This year was supposed to be different. The offence was elite. The goaltending stellar. Even the usually-shoddy defence was excellent. But no — another year of hockey, another year of disappointment for the Toronto Maple Leafs, who lost their 2021 first-round series versus the Montreal Canadiens in Game 7 fashion on Monday.
As a die-hard Leafs fan for the last 25 years, this loss has a poignant sting to it that recent playoff losses have not.

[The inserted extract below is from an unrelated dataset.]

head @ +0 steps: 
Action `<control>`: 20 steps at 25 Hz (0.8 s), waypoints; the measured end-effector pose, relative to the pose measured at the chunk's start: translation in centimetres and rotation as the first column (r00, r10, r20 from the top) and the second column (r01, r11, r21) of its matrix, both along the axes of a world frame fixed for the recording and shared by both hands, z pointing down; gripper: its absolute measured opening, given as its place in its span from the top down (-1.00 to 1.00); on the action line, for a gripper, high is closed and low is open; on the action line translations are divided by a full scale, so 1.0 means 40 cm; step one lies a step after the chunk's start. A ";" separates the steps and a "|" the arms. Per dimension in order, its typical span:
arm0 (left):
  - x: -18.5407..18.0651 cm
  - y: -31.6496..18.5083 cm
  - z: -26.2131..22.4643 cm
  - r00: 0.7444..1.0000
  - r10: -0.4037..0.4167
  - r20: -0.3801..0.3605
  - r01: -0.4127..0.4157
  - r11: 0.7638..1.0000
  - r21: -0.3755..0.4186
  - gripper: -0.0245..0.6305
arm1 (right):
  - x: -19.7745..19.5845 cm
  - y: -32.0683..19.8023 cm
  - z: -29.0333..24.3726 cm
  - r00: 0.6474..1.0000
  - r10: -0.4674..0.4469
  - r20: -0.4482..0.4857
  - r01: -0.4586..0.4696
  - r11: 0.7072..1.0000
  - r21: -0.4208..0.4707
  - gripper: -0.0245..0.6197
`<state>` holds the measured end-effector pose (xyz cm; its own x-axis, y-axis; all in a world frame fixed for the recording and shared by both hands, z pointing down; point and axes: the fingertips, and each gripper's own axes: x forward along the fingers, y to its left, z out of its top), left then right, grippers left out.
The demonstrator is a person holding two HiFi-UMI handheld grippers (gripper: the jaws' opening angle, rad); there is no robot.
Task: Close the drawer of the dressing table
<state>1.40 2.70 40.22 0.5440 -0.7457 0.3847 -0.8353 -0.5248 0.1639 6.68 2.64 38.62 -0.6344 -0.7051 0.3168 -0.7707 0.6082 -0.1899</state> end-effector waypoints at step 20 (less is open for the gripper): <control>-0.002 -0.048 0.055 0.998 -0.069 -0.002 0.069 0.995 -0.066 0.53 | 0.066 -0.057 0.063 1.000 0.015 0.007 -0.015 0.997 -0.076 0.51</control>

Against Washington in 2017, the Leafs were underdogs. They weren’t expected to win either in 2018 or 2019 against Boston. And while the Leafs were not heavy underdogs in last year’s play-in series versus Columbus, they were certainly evenly matched (both teams had an identical 81 points in the regular season).
But this year was supposed to be different.
A Regular Season To Remember
In the off-season, the Leafs brought in 41-year-old grey-beard Joe Thornton to provide them more leadership. They brought in Scarborough-native tough-guy Wayne Simmonds to give them the physicality needed to finally get over the hump. They added 29-year-old stay-home blueliner TJ Brodie to give them a reliable partner for Morgan Rielly on the Leafs top defensive pairing. Then, at this year’s trade deadline, Leafs general manager Kyle Dubas doubled down, trading a 2021 first-round pick for Nick Foligno — a solid two-way forward with both leadership and veteran experience.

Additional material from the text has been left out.